Task description >> In your reply, print every line of the listing exactly and omit all images.

Recorded information >>
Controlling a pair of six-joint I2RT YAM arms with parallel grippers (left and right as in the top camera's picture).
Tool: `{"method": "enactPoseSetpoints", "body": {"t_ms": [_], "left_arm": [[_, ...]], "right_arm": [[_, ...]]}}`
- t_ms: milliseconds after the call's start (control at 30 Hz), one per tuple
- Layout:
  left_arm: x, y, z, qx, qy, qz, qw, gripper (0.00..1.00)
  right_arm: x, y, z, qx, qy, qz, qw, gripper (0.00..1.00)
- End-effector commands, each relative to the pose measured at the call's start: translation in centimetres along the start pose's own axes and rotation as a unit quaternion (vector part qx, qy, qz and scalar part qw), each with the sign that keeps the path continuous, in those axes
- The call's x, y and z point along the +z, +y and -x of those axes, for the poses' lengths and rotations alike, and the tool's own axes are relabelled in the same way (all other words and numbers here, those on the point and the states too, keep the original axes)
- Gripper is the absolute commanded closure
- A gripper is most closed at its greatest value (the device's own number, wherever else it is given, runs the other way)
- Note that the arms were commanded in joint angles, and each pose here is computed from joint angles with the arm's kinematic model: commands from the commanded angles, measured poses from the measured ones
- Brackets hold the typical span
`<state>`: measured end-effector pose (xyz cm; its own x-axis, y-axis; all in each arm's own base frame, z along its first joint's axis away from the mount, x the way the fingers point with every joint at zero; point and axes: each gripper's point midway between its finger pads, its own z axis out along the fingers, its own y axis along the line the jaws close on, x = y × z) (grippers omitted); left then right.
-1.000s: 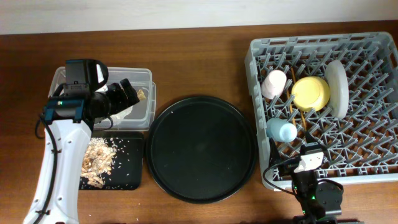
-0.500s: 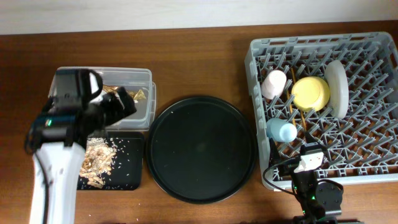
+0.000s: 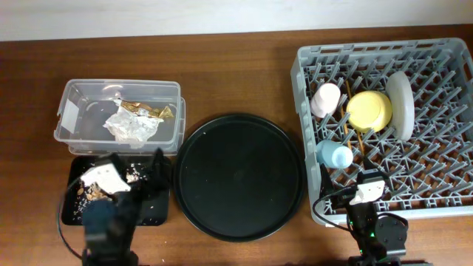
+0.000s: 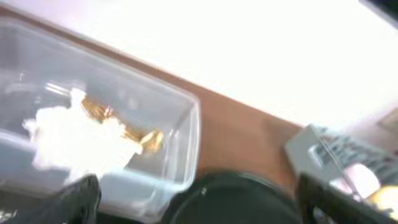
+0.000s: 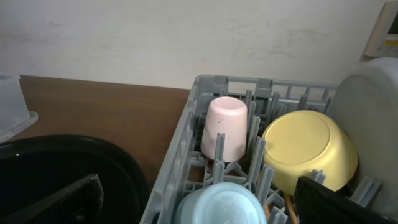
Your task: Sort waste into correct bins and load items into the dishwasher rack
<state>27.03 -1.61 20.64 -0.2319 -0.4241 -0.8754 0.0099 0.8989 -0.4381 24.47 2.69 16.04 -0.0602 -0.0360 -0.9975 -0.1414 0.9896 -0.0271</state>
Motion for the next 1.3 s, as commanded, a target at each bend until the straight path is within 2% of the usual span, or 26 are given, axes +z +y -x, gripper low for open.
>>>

Exercise solution >>
Controlling a pair of six-joint I2RT YAM arms with parallel grippers (left and right as in the top camera's picture).
Tool: `{"method": "enactPoseSetpoints", "body": {"t_ms": [_], "left_arm": [[_, ...]], "right_arm": [[_, ...]]}}`
- t_ms: milliseconds after the call's start (control at 30 Hz), one per tuple
- Layout:
  left_arm: x, y, z, qx, qy, qz, qw, gripper (0.00..1.00)
  right_arm: x, y, z, qx, qy, qz, qw, gripper (0.00..1.00)
- End-effector commands, each relative to the pose measured at the call's start: translation in centimetres along the start pose's own axes and rotation as a unit quaternion (vector part qx, qy, qz and scalar part qw), each with the sign that keeps the path continuous, in those axes
- The call's x, y and z point along the +z, +y and -x of those axes, for the poses' lengths and rotations alike, and the tool's own axes are relabelled in the same way (all other words and numbers here, those on the point and the states too, keep the original axes)
- Gripper is the absolute commanded closure
- A gripper is most closed at its greatest value (the device's own number, wherever else it is given, runs the other way)
- Note that the arms were commanded in joint angles, and each pose here is computed from joint angles with the arm's kinematic model: commands from the commanded angles, measured poses from the measured ones
- Brackets hold the typical span
`<state>`: measured end-effector pose (xyz cm; its own x-axis, y-axis; all in each arm's own base frame, z along its first joint's axis away from the mount, x the way the fingers point with every joint at zero; point and axes: each gripper's point midway between its finger pads, its own z axis out along the fingers, its own y axis along the line the jaws close on, x = y × z) (grippers omitted); left then right.
-1.000s: 
-0.500s: 
+0.000s: 
+0.000s: 
+0.000s: 
Your task: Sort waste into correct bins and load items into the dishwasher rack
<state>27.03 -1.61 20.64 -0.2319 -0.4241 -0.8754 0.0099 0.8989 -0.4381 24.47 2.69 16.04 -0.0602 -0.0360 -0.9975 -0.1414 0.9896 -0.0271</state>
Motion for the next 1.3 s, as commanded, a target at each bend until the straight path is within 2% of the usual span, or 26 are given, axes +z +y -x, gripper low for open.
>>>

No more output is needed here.